474 - Altered resting state functional connectivity in newborns with hypoxic ischemic encephalopathy assessed using high-density functional near-infrared spectroscopy

Poster Number: 474
Publication Number: 474.343

Lingkai Tang, Western University, London, ON, Canada; Lilian M. Kebaya, The University of Western Ontario - Schulich School of Medicine & Dentistry, London, ON, Canada; Talal Altamimi, The University of Western Ontario - Schulich School of Medicine & Dentistry, London, ON, Canada; Alexandra Kowalczyk, The University of Western Ontario - Schulich School of Medicine & Dentistry, London, ON, Canada; Melab S. Musabi, London Health Sciences Centre, London, ON, Canada; Sriya Roychaudhuri, The University of Western Ontario - Schulich School of Medicine & Dentistry, London, ON, Canada; Homa Vahidi, The University of Western Ontario - Schulich School of Medicine & Dentistry, London, ON, Canada; Paige Meyerink, LHSC, London, ON, Canada; Sandrine de Ribaupierre, The University of Western Ontario - Schulich School of Medicine & Dentistry, London, ON, Canada; Soume Bhattacharya, The University of Western Ontario - Schulich School of Medicine & Dentistry, London, ON, Canada; Keith St Lawrence, Lawson Health Research Institute, London, ON, Canada; Emma G. Duerden, Western University, London, ON, Canada

Background: Hypoxic-Ischemic Encephalopathy (HIE) is a brain injury resulting from lack of oxygen to the brain during the antenatal period and has a prevalence of 1.5 cases per 1000 live births. HIE can lead to premature mortality, as well as a variety of acute and long-term morbidities. Therapeutic hypothermia (TH) is the standard of care for infants with HIE and has neuroprotective effects; yet, the mechanisms remain unknown. Functional near-infrared spectroscopy (fNIRS) is a non-invasive, portable, brain scanning tool that measures changes of cerebral oxygenation through determining concentrations of oxygenated and deoxygenated hemoglobin (HbO and Hbr). High-density fNIRS offers the ability to assess functional connectivity, a key marker of brain health in neonates with brain injury. Better understanding of the neural networks influenced by TH may aid in predicting functional outcomes in HIE.

Objective: To determine whether the patterns of resting state functional connectivity (RSFC) in term-born neonates with HIE in the post-cooling period, differ compared to healthy newborns, using high-density fNIRS.
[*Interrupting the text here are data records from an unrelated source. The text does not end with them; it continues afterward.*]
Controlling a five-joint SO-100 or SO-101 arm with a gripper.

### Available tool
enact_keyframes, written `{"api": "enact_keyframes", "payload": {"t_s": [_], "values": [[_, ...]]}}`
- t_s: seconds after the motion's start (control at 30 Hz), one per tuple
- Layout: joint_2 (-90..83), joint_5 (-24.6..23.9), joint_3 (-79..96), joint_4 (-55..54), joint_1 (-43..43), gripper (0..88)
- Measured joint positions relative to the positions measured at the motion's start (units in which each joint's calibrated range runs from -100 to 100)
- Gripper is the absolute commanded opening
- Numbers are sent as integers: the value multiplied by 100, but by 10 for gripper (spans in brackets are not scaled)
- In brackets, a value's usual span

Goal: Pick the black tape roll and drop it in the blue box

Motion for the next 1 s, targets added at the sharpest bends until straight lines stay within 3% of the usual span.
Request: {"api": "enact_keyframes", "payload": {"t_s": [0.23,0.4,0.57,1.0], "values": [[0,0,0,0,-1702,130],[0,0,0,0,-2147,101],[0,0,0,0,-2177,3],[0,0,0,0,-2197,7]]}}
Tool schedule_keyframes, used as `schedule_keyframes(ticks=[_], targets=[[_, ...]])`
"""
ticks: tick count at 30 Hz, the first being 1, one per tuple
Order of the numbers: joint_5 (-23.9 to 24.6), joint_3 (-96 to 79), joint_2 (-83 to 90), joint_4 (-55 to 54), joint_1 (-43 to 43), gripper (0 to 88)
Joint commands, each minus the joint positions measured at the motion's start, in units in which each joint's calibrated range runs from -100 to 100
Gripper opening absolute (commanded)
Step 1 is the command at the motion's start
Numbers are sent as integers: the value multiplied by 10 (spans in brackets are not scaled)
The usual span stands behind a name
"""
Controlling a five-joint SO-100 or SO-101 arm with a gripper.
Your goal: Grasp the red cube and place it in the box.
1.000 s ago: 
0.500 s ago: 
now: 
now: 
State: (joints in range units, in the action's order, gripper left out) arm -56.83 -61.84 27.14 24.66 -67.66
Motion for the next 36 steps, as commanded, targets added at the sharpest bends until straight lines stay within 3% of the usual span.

Design/Methods: 18 neonates with HIE (median postmenstrual age [PMA]=38.8) and 17 term born healthy newborns (PMA=39.1) were recruited from the London Health Sciences Centre. Newborns with HIE underwent TH during the first week of life. Resting-state fNIRS data (6 minutes) were collected in newborns with HIE at the bedside in the post-cooling period. In healthy newborns, fNIRS data were collected within the first 8 hours of life. Preprocessing included motion correction, band-pass filtering and application of modified Beer-Lambert law. RSFC was calculated as the correlation coefficients amongst the time courses of the fNIRS channels with HbO and Hbr changes. Measuring local RSFC based on graph theory, the degree centrality ([DC] i.e., sum of connectivity) was calculated for each channel. T-tests were applied to the normalized DC values to determine significant group differences. 

Results: Term-born neonates with HIE had significantly increased functional connectivity, reflected in the increased DC values, in the left parietal lobe channels for both HbO (p=0.0204) and Hbr (p=0.0034, Fig 1) resting-state networks. Conclusion(s): TH is associated with regionally-specific increases in functional connectivity patterns in newborns with HIE, which may be reflective of ongoing alterations in cerebral hemodynamics as a result of perinatal hypoxia-ischemia. Results highlight the importance of using bedside measurements of cerebral hemodynamics to better characterize brain health in newborns with HIE.
Degree centrality of fNIRS channelsFig. 1. Degree centrality (y-axis) of HbO and Hbr channels (x-axis) reflecting the sum of connectivity to each channel. Abbreviations, LF, left frontal, LP, left parietal; RF: right frontal; RP: right parietal. * p-value < 0.05, false discovery rate corrected.